● **Stored data entries**
------------------------------------
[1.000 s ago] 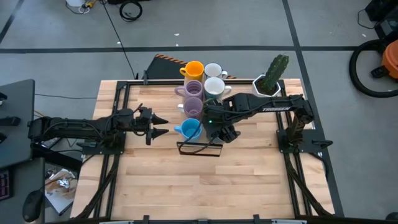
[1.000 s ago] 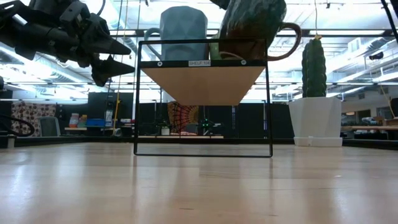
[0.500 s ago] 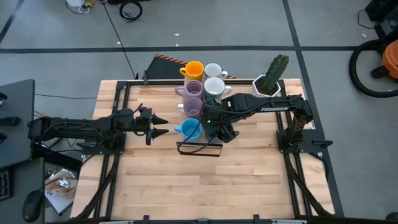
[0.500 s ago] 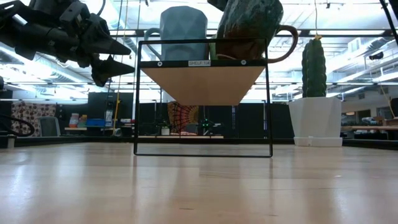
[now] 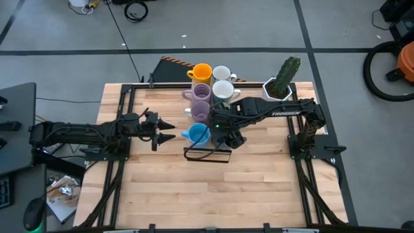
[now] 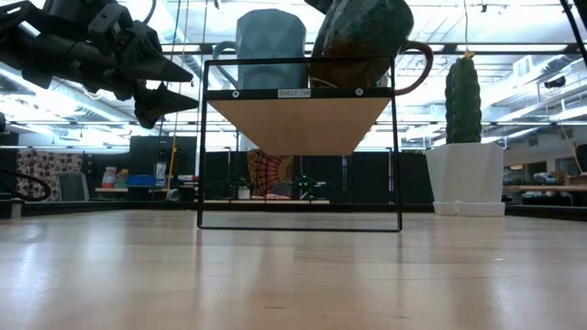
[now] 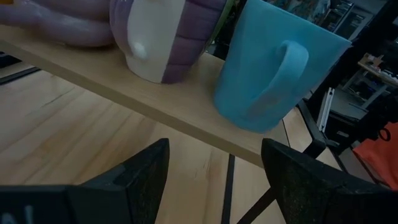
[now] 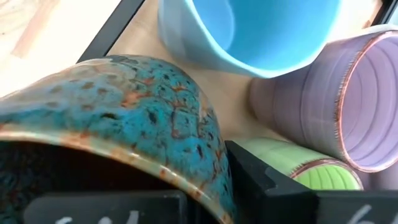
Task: Place coffee mugs
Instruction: Put the dark blue mug on the shelf aligned with the light green
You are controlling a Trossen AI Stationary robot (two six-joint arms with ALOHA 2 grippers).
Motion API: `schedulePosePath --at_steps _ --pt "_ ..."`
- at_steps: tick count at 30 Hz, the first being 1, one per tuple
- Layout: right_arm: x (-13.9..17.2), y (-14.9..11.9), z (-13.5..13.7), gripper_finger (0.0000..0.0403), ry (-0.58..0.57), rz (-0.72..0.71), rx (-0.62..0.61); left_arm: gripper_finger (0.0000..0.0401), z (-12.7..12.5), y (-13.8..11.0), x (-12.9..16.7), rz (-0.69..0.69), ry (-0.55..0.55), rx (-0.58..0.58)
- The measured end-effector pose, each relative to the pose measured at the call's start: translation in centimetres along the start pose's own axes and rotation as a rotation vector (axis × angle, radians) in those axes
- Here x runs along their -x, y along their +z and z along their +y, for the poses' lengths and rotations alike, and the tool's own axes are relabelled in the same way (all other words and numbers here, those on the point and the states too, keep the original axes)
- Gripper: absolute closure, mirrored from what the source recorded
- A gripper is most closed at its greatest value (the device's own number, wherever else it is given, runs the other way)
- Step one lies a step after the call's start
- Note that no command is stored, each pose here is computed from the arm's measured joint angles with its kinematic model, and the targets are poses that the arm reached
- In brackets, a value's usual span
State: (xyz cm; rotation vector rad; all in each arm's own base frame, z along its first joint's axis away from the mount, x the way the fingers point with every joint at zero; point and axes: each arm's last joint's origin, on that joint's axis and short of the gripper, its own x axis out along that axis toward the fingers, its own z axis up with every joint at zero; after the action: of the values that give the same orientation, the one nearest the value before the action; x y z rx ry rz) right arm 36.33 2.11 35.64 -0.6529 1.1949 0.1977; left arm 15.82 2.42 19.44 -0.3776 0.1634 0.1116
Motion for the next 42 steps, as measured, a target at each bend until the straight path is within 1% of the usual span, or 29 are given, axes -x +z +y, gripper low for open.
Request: schedulePosePath --at_steps 3,8,16,19,23,29,34,42 --pt "0.01 -0.10 0.05 0.0339 0.004 0.011 0.005 0.0138 0.00 0.00 0.00 0.001 0.000 0.000" --pt "-0.04 -0.23 0.02 0.0364 0.030 0.007 0.019 0.0138 0.00 0.00 0.00 0.000 0.000 0.000" --pt "-0.05 -0.38 0.02 0.0364 0.039 0.018 0.034 0.0138 0.00 0.01 0.00 -0.001 0.000 0.000" --pt "0.06 -0.36 0.30 0.0364 0.024 0.039 0.045 0.0138 0.00 0.01 0.00 -0.001 0.000 0.000" --pt "0.17 -0.78 0.48 0.0364 0.041 0.080 0.024 0.0138 -0.02 0.00 0.00 0.002 -0.008 0.000" --pt "0.22 -0.90 0.57 0.0363 0.045 0.093 0.017 0.0138 -0.04 -0.01 0.00 0.005 -0.014 0.000" --pt "0.18 -0.80 0.47 0.0360 0.054 0.072 0.012 0.0138 -0.05 -0.01 0.00 0.005 -0.015 0.000" --pt "0.08 -0.38 0.26 0.0336 0.034 0.030 0.004 0.0138 -0.05 -0.01 0.00 0.005 -0.015 0.000"
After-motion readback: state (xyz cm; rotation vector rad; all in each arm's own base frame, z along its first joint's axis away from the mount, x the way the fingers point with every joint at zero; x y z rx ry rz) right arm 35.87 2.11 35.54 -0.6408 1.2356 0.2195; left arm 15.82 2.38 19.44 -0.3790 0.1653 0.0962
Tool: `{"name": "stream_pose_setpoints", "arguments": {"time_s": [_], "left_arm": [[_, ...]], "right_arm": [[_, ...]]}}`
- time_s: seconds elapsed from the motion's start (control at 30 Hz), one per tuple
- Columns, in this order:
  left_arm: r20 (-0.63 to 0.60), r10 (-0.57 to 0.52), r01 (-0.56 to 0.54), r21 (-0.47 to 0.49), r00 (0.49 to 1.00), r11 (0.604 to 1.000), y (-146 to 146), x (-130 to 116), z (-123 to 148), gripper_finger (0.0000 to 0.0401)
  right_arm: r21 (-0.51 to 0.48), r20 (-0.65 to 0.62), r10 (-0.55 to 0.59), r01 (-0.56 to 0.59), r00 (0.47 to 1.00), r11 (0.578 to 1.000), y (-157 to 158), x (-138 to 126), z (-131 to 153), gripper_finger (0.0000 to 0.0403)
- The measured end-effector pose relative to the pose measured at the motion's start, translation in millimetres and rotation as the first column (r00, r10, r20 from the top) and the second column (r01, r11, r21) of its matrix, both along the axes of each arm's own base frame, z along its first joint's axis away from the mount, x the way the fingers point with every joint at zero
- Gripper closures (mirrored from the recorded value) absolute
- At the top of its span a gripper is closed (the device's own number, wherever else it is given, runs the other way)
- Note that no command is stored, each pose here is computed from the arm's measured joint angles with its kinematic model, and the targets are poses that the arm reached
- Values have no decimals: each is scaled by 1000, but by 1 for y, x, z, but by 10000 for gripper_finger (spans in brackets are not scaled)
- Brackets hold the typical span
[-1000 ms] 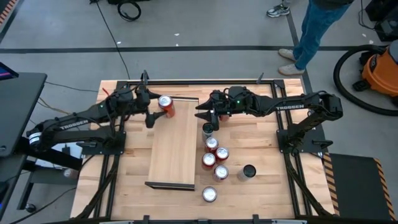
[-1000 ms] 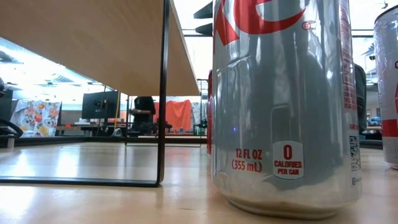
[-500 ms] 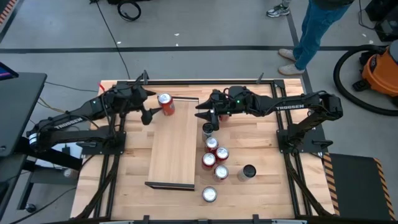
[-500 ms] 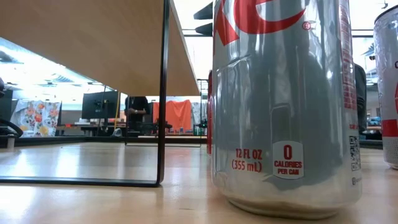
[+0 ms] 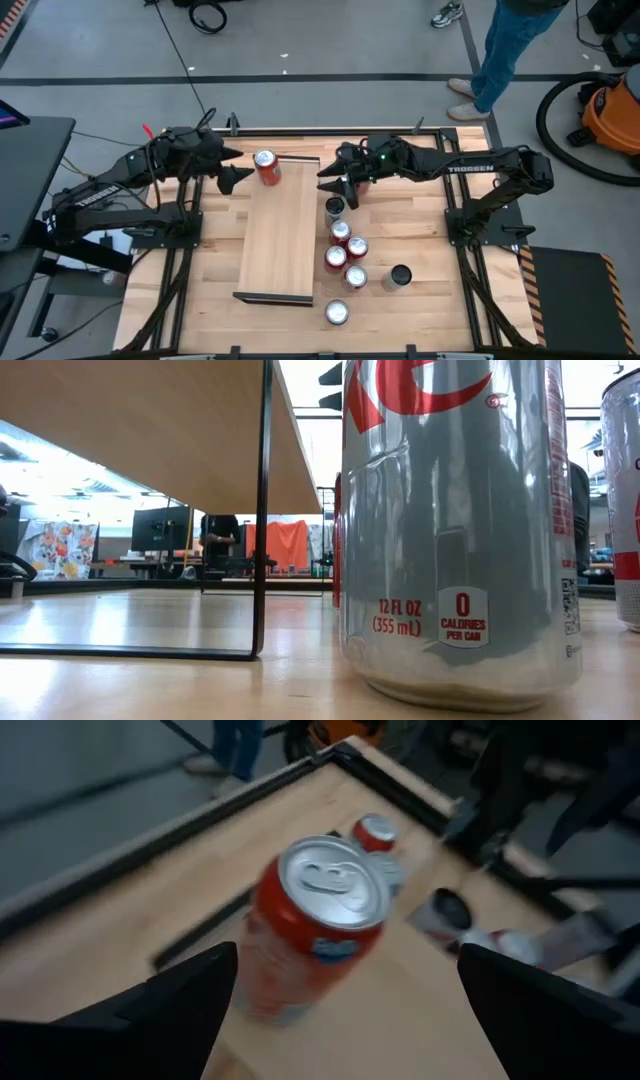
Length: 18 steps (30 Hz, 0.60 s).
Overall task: Place canned beverage on shelf
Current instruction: Put the orange soda can aligned with the other orange soda can on the shelf
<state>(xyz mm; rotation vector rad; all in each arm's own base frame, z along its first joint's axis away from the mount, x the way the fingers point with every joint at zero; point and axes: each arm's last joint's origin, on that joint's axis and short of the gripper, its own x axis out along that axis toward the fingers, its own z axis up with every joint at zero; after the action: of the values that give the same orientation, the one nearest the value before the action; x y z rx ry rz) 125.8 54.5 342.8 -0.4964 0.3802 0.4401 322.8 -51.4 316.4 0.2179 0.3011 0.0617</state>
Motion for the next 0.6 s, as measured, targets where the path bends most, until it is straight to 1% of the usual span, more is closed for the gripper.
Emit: {"name": "stream_pose_setpoints", "arguments": {"time_s": [0.1, 0.2, 0.33, 0.47, 0.6], "left_arm": [[39, -19, 23, -102, 999, 995, -2, 1, 0, 10], [68, -37, 50, -195, 997, 980, -5, 2, 0, 10], [95, -85, 108, -281, 992, 953, -17, 6, 1, 10], [89, -71, 93, -283, 994, 955, -28, 9, 1, 15], [89, -62, 85, -275, 994, 958, -37, 11, 1, 32]], "right_arm": [[-40, -48, 9, -11, 999, 999, 0, -1, 0, 211], [-60, -121, 18, -25, 993, 998, 1, -8, 0, 211], [-118, -246, 26, -57, 969, 991, 3, -20, 2, 209], [-110, -337, 15, -55, 942, 992, 5, -29, -4, 197], [-107, -418, -4, -45, 908, 993, 2, -35, -10, 175]]}}
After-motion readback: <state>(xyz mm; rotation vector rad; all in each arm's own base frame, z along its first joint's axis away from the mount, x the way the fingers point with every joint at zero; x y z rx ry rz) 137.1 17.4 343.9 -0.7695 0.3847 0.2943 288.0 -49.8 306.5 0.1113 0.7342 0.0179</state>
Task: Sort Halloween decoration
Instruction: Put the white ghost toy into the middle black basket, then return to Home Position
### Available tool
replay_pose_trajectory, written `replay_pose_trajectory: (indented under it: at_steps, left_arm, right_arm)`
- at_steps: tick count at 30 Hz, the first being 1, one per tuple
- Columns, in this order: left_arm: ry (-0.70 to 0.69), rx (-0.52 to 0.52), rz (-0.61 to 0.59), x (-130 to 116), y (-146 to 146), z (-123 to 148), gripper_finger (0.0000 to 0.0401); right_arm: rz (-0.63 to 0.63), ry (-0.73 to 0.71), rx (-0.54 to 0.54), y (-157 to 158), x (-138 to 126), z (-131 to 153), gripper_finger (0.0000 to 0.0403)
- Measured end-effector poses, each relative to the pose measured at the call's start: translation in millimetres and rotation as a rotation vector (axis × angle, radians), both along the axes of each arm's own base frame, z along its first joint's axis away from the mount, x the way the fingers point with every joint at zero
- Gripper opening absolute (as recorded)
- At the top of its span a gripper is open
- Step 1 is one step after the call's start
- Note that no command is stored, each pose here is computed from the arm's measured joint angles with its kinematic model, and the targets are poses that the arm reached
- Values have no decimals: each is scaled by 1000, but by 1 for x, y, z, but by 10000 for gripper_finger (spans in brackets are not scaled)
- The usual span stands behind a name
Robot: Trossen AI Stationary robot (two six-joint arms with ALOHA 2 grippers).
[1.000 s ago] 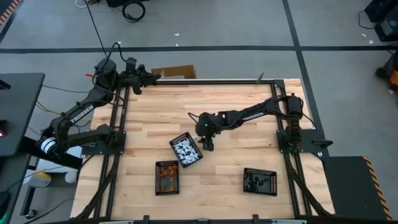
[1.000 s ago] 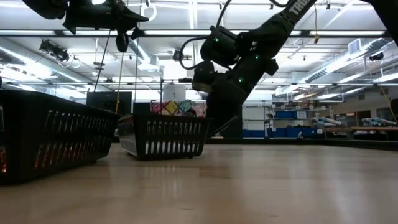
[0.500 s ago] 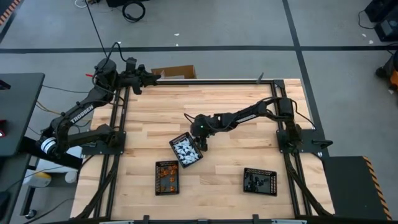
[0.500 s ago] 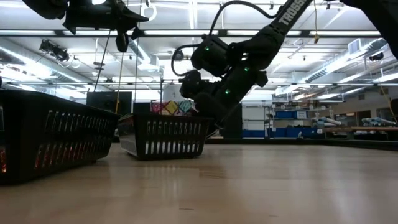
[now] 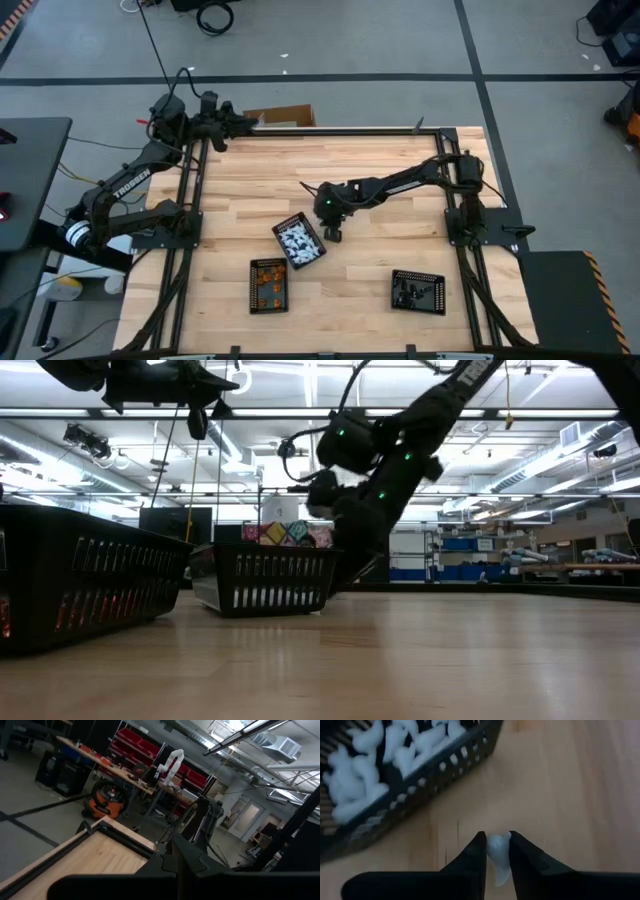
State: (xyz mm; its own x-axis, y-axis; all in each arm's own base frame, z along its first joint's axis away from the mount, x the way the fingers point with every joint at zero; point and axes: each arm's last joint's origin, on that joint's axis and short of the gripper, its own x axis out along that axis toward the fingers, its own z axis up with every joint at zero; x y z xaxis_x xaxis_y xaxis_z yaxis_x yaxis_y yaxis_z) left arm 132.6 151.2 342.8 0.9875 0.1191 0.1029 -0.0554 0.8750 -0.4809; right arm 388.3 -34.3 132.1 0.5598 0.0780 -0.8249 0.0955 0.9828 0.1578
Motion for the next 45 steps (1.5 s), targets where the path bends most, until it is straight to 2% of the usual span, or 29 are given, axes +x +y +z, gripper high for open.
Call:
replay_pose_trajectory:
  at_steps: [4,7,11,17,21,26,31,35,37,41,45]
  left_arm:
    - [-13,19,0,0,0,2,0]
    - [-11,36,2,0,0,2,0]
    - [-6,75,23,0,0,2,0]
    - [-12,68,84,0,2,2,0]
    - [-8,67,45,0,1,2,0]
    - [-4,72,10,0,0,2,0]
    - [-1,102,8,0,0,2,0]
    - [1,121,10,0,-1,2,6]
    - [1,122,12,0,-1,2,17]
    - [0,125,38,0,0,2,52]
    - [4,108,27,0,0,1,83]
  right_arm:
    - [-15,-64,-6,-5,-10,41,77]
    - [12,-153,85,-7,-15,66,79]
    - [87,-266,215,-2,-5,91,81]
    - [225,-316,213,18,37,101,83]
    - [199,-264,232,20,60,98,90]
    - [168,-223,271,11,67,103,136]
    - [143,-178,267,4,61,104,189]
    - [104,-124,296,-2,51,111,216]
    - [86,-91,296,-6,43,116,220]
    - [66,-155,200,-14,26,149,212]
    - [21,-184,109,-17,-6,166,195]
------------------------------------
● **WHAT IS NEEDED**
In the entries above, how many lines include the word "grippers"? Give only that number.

● **EXERCISE SOLUTION**
2